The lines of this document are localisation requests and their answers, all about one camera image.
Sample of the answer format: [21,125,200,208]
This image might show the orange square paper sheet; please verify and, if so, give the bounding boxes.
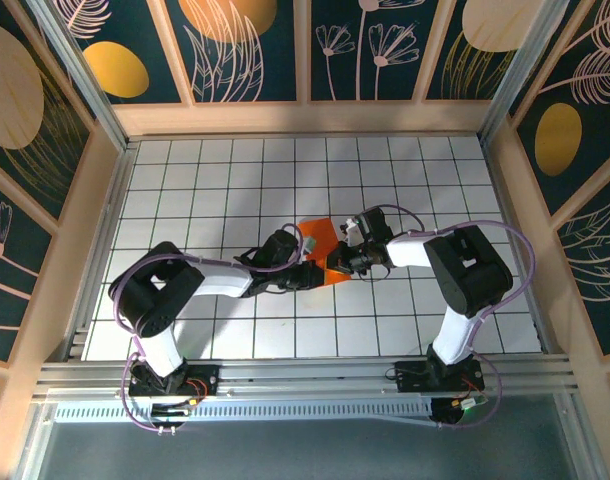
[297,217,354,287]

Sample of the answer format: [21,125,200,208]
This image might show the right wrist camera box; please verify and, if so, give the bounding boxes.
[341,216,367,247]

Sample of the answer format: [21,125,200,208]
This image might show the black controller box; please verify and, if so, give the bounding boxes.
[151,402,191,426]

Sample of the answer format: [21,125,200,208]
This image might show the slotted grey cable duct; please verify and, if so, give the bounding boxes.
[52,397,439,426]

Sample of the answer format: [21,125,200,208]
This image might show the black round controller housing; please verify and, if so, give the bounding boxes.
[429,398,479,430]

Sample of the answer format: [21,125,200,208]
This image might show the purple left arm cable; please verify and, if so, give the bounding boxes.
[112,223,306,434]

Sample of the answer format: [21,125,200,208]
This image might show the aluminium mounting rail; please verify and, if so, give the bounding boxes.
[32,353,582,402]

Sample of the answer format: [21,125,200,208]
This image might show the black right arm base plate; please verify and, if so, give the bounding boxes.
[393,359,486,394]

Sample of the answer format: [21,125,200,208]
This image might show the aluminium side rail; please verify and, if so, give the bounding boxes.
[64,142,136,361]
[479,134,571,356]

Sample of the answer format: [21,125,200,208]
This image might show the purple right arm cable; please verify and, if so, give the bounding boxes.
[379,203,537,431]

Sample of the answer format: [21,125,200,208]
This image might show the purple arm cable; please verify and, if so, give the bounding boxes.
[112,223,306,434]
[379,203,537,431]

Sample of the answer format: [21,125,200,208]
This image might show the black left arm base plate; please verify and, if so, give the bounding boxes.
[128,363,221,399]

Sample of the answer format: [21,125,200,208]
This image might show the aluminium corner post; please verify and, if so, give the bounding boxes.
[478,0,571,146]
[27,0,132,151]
* * *
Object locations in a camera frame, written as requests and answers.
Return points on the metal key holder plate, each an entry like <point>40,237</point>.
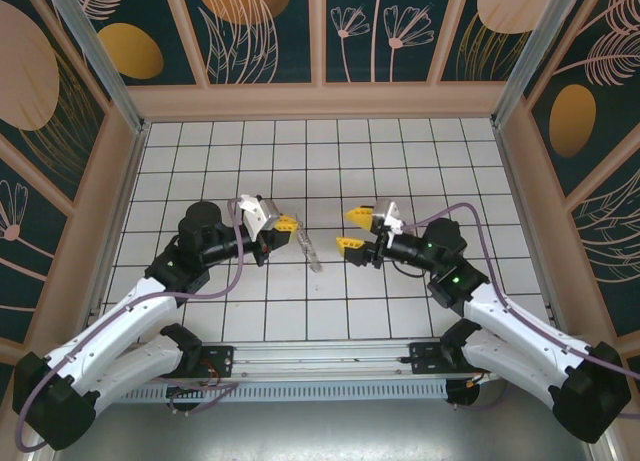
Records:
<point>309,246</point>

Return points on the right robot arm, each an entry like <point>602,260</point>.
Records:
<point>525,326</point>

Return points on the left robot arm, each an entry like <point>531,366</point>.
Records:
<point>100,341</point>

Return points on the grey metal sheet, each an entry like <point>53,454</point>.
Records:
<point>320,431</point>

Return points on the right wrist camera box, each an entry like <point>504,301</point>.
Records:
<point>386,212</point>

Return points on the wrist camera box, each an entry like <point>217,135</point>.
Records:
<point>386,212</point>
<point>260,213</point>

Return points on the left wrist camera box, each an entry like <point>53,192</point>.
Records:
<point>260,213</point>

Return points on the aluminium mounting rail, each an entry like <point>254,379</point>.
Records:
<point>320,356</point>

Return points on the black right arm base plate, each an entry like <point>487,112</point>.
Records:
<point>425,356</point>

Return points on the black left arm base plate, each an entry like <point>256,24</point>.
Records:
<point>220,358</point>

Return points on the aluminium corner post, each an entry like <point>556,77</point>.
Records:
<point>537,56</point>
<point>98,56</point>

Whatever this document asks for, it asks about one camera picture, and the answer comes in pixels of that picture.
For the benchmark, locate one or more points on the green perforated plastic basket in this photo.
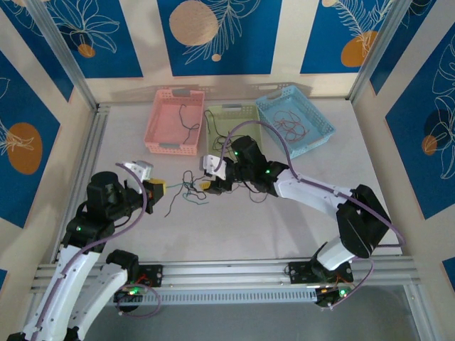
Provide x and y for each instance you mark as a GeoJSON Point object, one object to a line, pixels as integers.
---
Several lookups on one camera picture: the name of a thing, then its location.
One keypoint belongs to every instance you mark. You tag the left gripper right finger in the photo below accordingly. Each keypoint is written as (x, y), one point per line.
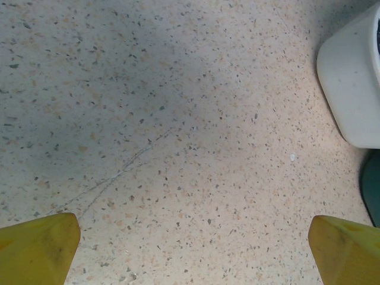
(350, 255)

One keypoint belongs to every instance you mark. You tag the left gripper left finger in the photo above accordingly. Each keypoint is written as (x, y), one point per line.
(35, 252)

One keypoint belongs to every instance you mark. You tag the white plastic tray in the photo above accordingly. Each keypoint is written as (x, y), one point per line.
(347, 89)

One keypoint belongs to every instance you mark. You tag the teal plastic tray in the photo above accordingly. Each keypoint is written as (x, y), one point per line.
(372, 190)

- Problem to work on
List the lines of the records where "document" occurs.

- Result for this task
The lines of this document are localisation requests and their answers, all about one camera image.
Whatever this document asks for, it asks about one camera picture, and the answer comes in pixels of that picture.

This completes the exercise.